* [WHAT TO PRODUCE] Could you output each line below exactly as it appears, excluding any pictures?

Segment Start: SOURCE MATERIAL

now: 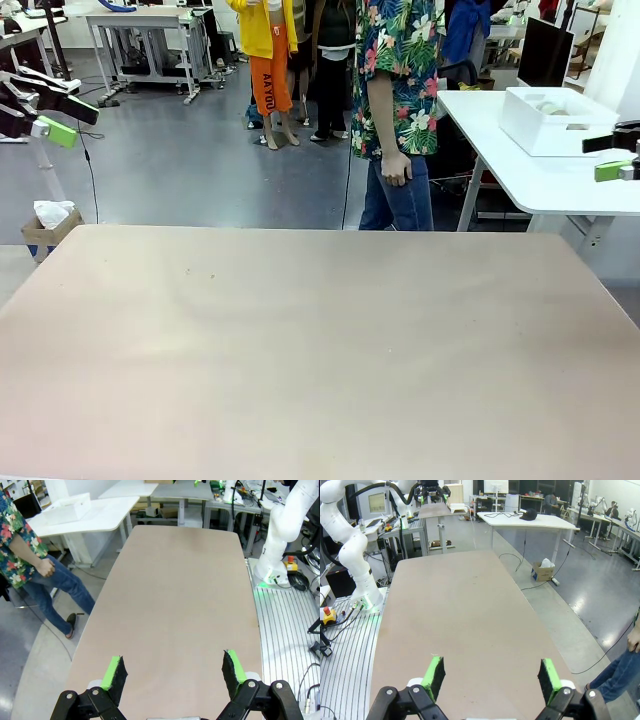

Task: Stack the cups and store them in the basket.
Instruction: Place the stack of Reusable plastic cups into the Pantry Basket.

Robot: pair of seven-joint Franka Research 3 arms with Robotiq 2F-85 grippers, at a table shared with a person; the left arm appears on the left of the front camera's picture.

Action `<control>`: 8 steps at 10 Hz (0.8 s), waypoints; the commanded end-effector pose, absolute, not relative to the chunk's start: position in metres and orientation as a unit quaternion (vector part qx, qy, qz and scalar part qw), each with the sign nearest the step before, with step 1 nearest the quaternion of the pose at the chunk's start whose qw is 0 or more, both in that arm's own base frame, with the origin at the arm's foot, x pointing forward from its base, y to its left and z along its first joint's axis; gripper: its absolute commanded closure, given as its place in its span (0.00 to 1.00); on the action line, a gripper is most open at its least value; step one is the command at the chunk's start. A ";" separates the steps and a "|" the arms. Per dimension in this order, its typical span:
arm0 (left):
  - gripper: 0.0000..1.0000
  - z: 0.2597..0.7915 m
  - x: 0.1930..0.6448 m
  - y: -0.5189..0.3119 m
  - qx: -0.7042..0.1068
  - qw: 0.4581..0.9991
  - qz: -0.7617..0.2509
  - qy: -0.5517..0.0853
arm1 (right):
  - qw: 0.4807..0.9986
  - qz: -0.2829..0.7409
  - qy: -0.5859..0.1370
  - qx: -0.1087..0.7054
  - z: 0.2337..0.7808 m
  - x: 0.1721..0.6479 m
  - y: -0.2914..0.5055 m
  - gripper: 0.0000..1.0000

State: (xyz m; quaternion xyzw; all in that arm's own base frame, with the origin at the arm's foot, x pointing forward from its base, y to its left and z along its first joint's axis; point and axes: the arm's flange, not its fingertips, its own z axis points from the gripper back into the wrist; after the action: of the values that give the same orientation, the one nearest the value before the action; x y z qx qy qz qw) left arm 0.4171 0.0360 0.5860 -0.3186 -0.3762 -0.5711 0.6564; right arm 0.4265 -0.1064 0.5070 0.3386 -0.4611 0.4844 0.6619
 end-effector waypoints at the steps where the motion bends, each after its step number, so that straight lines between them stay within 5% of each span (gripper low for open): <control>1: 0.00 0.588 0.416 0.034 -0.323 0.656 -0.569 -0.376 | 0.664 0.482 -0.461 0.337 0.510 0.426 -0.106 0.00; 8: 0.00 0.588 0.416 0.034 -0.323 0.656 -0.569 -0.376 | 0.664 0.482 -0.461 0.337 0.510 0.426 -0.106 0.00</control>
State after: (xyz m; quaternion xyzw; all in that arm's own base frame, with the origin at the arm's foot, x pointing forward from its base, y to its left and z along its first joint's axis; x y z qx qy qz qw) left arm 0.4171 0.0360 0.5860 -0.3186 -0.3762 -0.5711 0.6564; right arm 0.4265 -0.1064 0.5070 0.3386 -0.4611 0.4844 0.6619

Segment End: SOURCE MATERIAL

* [RESULT OF THE TASK]
now: 

Task: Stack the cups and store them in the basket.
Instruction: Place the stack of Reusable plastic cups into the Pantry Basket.

Robot: pair of seven-joint Franka Research 3 arms with Robotiq 2F-85 grippers, at a table shared with a person; the left arm appears on the left of the front camera's picture.

Action `<control>`: 8 steps at 10 Hz (0.8 s), waypoints; the commanded end-effector pose, absolute, not relative to the chunk's start: position in metres and orientation as a unit quaternion (vector part qx, qy, qz and scalar part qw), each with the sign nearest the step before, with step 1 nearest the quaternion of the pose at the chunk's start whose qw is 0 or more, both in that arm's own base frame, with the origin at the arm's foot, x pointing forward from its base, y to its left and z along its first joint's axis; gripper: its absolute commanded closure, given as its place in its span (0.00 to 1.00); on the action line, a gripper is most open at its least value; step one is the command at the chunk's start. A ";" separates the steps and a "|" the arms. Per dimension in this order, its typical span:
arm0 (left):
  - gripper: 0.0000..1.0000
  - z: 0.2597..0.7915 m
  - x: 0.1930..0.6448 m
  - y: -0.5189..0.3119 m
  - qx: -0.7042..0.1068
  - qw: 0.4581..0.9991
  - qz: -0.7617..0.2509
  - qy: -0.5517..0.0853
arm1 (right):
  - qw: 0.4807..0.9986
  - qz: -0.2829..0.7409
  - qy: -0.5859..0.1370
  - qx: -0.1087..0.7054
  - z: 0.2337..0.7808 m
  - x: 0.1721..0.6479 m
  - y: -0.2914..0.5055 m
  - gripper: 0.0000..1.0000

State: (xyz m; quaternion xyzw; all in that arm's own base frame, with the origin at the arm's foot, x pointing forward from its base, y to its left and z along its first joint's axis; point and axes: the arm's flange, not its fingertips, its own z axis points from the gripper back into the wrist; after the action: of the values that give the same orientation, the one nearest the value before the action; x y z qx qy qz qw) left arm 0.4171 0.0360 0.5860 -0.3186 -0.3762 -0.5711 0.6564; right arm 0.4265 -0.1064 0.5070 0.3386 -0.4611 0.4844 0.6619
 end-effector waypoints at the steps where the motion bends, each after its step number, so that straight lines between them stay within 5% of each span (gripper low for open): <control>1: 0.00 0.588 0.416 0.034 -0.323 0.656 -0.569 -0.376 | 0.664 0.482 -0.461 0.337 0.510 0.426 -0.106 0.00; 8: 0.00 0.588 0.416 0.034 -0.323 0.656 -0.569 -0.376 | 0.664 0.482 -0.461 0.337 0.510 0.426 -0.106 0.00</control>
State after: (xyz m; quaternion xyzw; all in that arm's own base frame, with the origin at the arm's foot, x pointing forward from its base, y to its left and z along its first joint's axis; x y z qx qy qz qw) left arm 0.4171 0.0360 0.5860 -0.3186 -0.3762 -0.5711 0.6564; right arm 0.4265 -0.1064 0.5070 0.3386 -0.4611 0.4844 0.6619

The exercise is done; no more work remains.